From
intuition to opportunity
When Jean-René Ricard chose Switzerland to create his pharmaceutical company Laboratoires OM in 1937, he showed the strength of his intuition and his acute sense for opportunities. Those two founding qualities have put down roots and flourished. Our management has the sense and the experience to listen to its intuition, and our sense of the right opportunity guides us constantly in our international development of our pharmaceutical products.
Focusing
research energy
We have the advantage of the most precious research instrument. It is called "freedom". It allows us to limit ourselves to the domains that we know the best, such as immunology. Or, on the contrary, to spread our wings and establish ties with the cream of outside resources, such as pharmaceutical manufacturers, biotechnology companies and laboratories. And thanks to our small, flexible teams we are also free to pursue an exciting opportunity, for instance, in biotechnology research.

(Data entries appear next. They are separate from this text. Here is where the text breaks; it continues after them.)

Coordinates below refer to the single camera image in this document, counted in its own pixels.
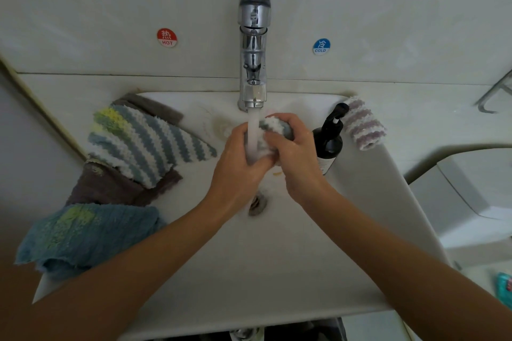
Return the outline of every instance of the hand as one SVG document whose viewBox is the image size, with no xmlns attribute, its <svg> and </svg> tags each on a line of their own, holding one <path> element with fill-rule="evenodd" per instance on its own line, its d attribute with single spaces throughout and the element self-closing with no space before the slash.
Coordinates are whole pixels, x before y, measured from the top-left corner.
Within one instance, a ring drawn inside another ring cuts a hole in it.
<svg viewBox="0 0 512 341">
<path fill-rule="evenodd" d="M 277 160 L 275 155 L 265 156 L 249 165 L 244 148 L 246 132 L 247 123 L 233 128 L 205 197 L 225 212 L 226 221 L 253 199 L 263 176 Z"/>
<path fill-rule="evenodd" d="M 318 166 L 313 134 L 293 113 L 274 113 L 271 116 L 286 121 L 293 129 L 293 141 L 275 132 L 266 132 L 265 140 L 279 151 L 288 193 L 291 198 L 303 205 L 320 190 L 330 187 Z"/>
</svg>

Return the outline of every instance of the blue cold sticker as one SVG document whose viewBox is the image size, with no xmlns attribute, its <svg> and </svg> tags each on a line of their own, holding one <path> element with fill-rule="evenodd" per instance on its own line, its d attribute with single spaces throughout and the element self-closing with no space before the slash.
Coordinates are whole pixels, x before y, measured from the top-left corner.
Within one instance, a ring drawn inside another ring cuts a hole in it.
<svg viewBox="0 0 512 341">
<path fill-rule="evenodd" d="M 331 42 L 327 38 L 321 38 L 313 45 L 313 53 L 315 55 L 324 55 L 331 48 Z"/>
</svg>

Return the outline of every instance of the red hot sticker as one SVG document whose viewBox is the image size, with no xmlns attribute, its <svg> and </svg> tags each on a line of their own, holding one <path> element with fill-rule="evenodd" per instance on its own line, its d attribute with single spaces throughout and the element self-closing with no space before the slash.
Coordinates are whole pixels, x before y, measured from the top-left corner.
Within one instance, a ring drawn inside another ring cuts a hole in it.
<svg viewBox="0 0 512 341">
<path fill-rule="evenodd" d="M 178 43 L 178 37 L 174 34 L 174 31 L 168 28 L 161 28 L 157 32 L 158 42 L 165 47 L 174 47 Z"/>
</svg>

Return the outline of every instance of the person's right hand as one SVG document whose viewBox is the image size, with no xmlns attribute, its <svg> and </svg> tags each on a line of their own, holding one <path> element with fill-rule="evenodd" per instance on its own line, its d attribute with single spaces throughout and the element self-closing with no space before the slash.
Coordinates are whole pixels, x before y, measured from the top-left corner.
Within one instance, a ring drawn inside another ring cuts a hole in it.
<svg viewBox="0 0 512 341">
<path fill-rule="evenodd" d="M 313 134 L 293 113 L 274 113 L 270 116 L 286 121 L 293 129 L 293 141 L 275 132 L 266 132 L 265 140 L 278 150 L 286 176 L 286 189 L 291 198 L 302 205 L 321 190 L 330 187 L 318 166 Z"/>
</svg>

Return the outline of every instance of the brown cloth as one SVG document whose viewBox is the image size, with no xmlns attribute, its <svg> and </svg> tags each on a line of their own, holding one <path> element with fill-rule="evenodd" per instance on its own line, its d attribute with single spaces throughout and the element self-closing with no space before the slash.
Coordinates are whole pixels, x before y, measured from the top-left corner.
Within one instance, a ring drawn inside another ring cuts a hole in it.
<svg viewBox="0 0 512 341">
<path fill-rule="evenodd" d="M 134 93 L 125 94 L 113 105 L 125 105 L 166 122 L 177 125 L 183 115 L 172 108 L 146 99 Z M 174 169 L 170 169 L 152 189 L 146 189 L 140 183 L 122 175 L 118 170 L 94 160 L 88 160 L 83 166 L 66 206 L 71 204 L 123 204 L 146 206 L 182 179 Z"/>
</svg>

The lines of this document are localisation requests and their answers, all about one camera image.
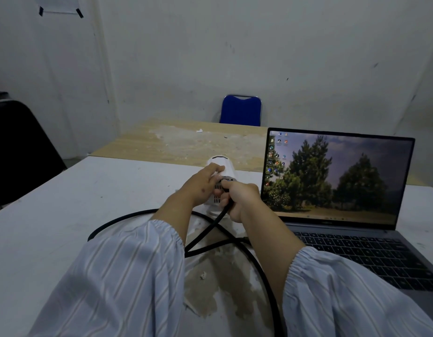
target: sky
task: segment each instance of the sky
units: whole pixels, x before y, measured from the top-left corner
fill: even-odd
[[[312,145],[317,134],[285,132],[279,136],[278,132],[271,132],[276,139],[276,152],[287,167],[292,161],[293,152],[298,152],[306,139]],[[326,136],[329,142],[326,158],[332,157],[332,164],[329,166],[327,181],[332,188],[338,186],[340,176],[349,167],[358,162],[362,153],[371,160],[372,166],[376,167],[380,177],[387,185],[388,191],[401,190],[404,184],[405,171],[407,170],[410,157],[411,141],[397,141],[380,138],[363,138],[348,136]]]

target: laptop
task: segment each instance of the laptop
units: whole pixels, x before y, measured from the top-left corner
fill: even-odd
[[[261,196],[305,244],[365,266],[433,320],[433,265],[396,231],[414,144],[268,128]]]

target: hand
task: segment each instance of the hand
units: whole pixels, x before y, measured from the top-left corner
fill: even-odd
[[[219,196],[221,201],[219,205],[221,207],[227,206],[229,199],[231,198],[235,204],[230,210],[230,218],[235,222],[242,222],[242,217],[246,215],[246,210],[250,206],[255,205],[257,201],[261,202],[259,188],[254,183],[241,183],[236,181],[221,181],[221,185],[225,189],[229,189],[228,193],[225,193],[221,189],[215,189],[214,195]]]
[[[213,190],[215,184],[221,180],[221,176],[215,172],[224,171],[224,165],[210,163],[205,168],[191,176],[187,182],[180,188],[179,192],[183,193],[187,198],[191,198],[193,207],[206,202]]]

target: laptop bezel
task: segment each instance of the laptop bezel
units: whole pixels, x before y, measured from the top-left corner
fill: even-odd
[[[270,140],[270,132],[271,131],[279,131],[279,132],[297,132],[297,133],[310,133],[316,135],[330,135],[330,136],[349,136],[349,137],[363,137],[363,138],[379,138],[379,139],[388,139],[395,141],[410,141],[410,157],[408,159],[407,167],[405,170],[405,177],[402,186],[402,192],[400,194],[399,199],[399,209],[396,215],[396,220],[393,224],[380,224],[380,223],[367,223],[367,222],[357,222],[357,221],[342,221],[342,220],[325,220],[325,219],[310,219],[310,218],[302,218],[302,217],[292,217],[292,216],[281,216],[282,221],[284,222],[292,222],[292,223],[300,223],[300,224],[314,224],[314,225],[322,225],[322,226],[347,226],[353,228],[369,228],[369,229],[381,229],[381,230],[395,230],[396,225],[399,218],[399,213],[401,211],[402,199],[404,197],[405,185],[407,183],[408,171],[410,170],[411,157],[413,156],[413,148],[415,147],[415,139],[410,137],[395,137],[395,136],[382,136],[382,135],[365,135],[360,133],[351,133],[351,132],[335,132],[335,131],[315,131],[315,130],[297,130],[297,129],[286,129],[286,128],[268,128],[266,135],[266,144],[265,144],[265,154],[264,154],[264,162],[263,162],[263,172],[262,172],[262,184],[260,189],[260,196],[262,200],[264,200],[264,180],[266,175],[266,162],[268,155],[268,146]]]

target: chair backrest
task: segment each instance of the chair backrest
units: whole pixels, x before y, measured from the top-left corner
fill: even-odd
[[[0,101],[0,206],[26,195],[66,169],[27,106]]]
[[[220,123],[260,126],[262,101],[259,97],[228,95],[221,107]]]

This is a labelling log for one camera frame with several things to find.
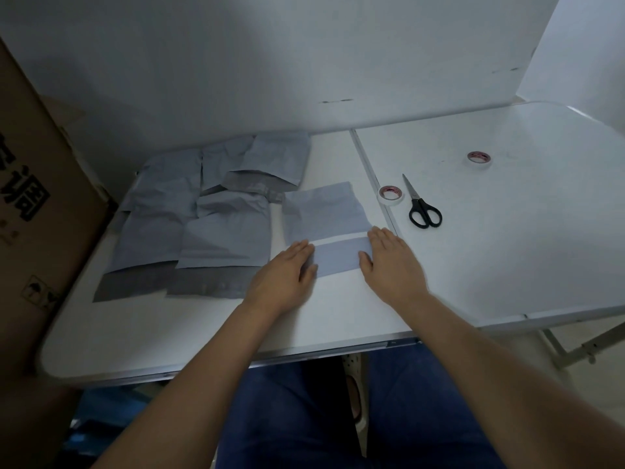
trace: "blue jeans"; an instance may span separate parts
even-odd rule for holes
[[[336,357],[247,370],[223,429],[217,467],[505,467],[427,347],[368,356],[367,458]]]

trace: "left hand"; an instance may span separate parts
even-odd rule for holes
[[[276,317],[301,306],[313,288],[317,272],[317,265],[312,265],[301,273],[302,266],[313,251],[314,245],[302,240],[293,242],[289,248],[278,253],[256,273],[243,303]]]

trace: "scissors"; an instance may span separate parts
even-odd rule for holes
[[[438,227],[439,225],[441,225],[442,223],[441,211],[436,209],[436,207],[430,206],[429,204],[426,203],[426,201],[421,199],[421,196],[419,196],[417,194],[417,191],[414,190],[414,188],[412,187],[412,184],[410,184],[410,181],[408,180],[405,174],[402,174],[402,177],[404,178],[404,182],[406,183],[406,187],[408,187],[408,192],[410,193],[410,197],[412,198],[412,209],[410,209],[410,212],[408,214],[408,218],[410,219],[410,221],[420,229],[426,229],[428,227]],[[432,211],[438,216],[438,222],[432,221],[428,211]],[[412,218],[412,215],[415,212],[419,213],[419,215],[421,216],[421,219],[423,219],[423,221],[425,222],[424,224],[419,224],[416,220]]]

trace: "hand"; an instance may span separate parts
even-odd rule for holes
[[[308,240],[293,242],[256,273],[243,302],[276,317],[303,304],[313,288],[317,265],[303,274],[301,269],[313,251]]]
[[[369,233],[373,263],[358,252],[364,280],[382,301],[399,314],[429,296],[421,265],[401,238],[389,229],[373,227]]]

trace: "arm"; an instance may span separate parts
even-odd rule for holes
[[[93,467],[209,467],[239,380],[271,324],[312,289],[316,266],[300,271],[313,249],[294,243],[264,266],[221,329]]]
[[[463,321],[427,290],[408,245],[369,232],[367,284],[436,355],[510,468],[623,467],[625,429]]]

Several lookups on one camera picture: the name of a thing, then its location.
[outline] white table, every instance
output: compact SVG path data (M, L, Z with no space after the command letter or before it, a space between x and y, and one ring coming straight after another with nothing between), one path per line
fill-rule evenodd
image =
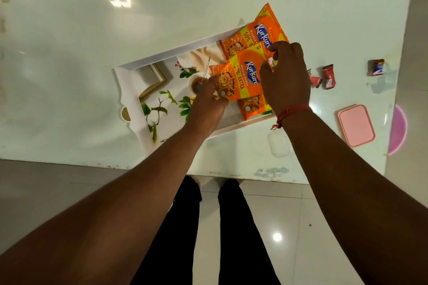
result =
M334 112L366 105L376 139L355 151L383 174L409 0L3 0L0 158L134 167L142 151L112 68L251 22L266 2L308 68L334 63L337 86L312 91L315 112L339 132ZM377 58L388 73L367 77ZM272 123L206 141L189 173L307 183L295 157L271 155Z

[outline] pink plate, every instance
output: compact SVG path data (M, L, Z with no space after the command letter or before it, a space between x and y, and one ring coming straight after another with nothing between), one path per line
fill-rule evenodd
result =
M407 118L400 106L395 105L388 155L393 155L403 145L407 135Z

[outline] black trousers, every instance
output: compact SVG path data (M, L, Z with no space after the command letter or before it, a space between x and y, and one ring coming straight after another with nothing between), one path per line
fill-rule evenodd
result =
M198 184L186 176L131 285L192 284L201 201ZM219 284L280 284L237 180L226 181L218 201Z

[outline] kurkure packet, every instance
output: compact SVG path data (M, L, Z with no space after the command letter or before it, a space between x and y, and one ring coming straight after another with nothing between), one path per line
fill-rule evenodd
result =
M260 68L267 59L266 51L262 43L257 43L224 64L210 66L212 75L220 75L218 93L230 101L261 95Z
M263 42L265 47L268 48L278 41L288 42L288 38L284 34L269 4L265 4L254 22L249 23L231 38L221 40L220 47L226 59L229 59L238 52L258 42ZM269 57L273 55L269 51L267 54Z
M243 120L272 110L264 95L253 96L244 99L238 99L238 106L241 110Z

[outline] right hand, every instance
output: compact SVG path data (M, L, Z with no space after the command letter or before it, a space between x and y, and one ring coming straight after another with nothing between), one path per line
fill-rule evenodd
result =
M279 41L268 50L275 52L274 60L278 60L278 63L272 72L269 64L264 62L261 65L260 80L266 101L275 114L281 115L294 105L309 105L311 82L306 72L301 45Z

Or simply turn the page.
Originality
and harmony
Our research is inspired by an ideal: we want to create original pharmaceutical products capable of offering a genuine therapeutic "plus". Rather than overpower an illness, we prefer to treat the cause, restore normal conditions, compensate for imbalance and seek the best combination of effectiveness and tolerance. Do we sound too idealistic? Every day the success of our pharmaceutical products proves that our feet are on the ground.
In
a key position
In the therapeutic niche markets where we choose to be active, for instance, chronic respiratory disease, rheumatoid arthritis, urinary tract infections, venous insufficiency or cystitis, our size and our know-how are major assets. We are positioned to play a long-term key role in the market for chronic affections, whose dynamic growth is driven by increasing life expectancy. Our positive vision is based on fact. The effectiveness of our products, such as Doxium, Dicynone, Broncho-Vaxom, Uro-Vaxom and Subreum, and the well-being that they promote win us the loyalty of clients.
Maximising
international presence
Protecting our ideals whilst extending our presence to a maximum number of countries is, admittedly, not an easy ambition. It requires that we proceed with the strategist's patience and cool determination. Having selected a fresh terrain, we prepare the ground patiently, seeding new alliances and choosing our partners for their proven performance. And we reap the benefits: the ability to develop, alone or through third partners, whatever the nature of the market.
Concentrating
manufacturing know-how
By grouping our manufacturing sites, we maintain our high production standards and concentrate the force of our know-how. Quality is our bottom line and we ensure it by the synergy between our human and technological resources and our close proximity to the markets and their needs. Indeed, apart from our own production, how else could we have become a trusted manufacturer for others in the pharmaceutical industry?
Safeguarding
our autonomy
We prefer to be self-financing. Far from utopian, our independence is a deliberate strategy that gives us the freedom, when need be, to choose financial partners. In this way we are able to complete or enrich a specific pharmaceutical research project and ensure that it reaches the point where it will be profitable. While never relinquishing our patent rights or our freedom of action.
Initiative,
the source of motivation
Sharing responsibility also means accepting others' mistakes. Fully aware of the pitfalls, we nevertheless encourage all forms of initiative, and have proved that saying "give it a try" instead of giving orders is the springboard to creativity. We also invest heavily in training, the finest source of motivation that was ever invented.
Aiming
at excellence
Knowing our limits and making them a driving force, that is our formula for success. For more than sixty years, a David amongst the Goliaths, we have honed the values for which we are now looked up to: rigorous quality, flexibility, know-how and productivity. Is it any wonder that we are looking forward to the next sixty years?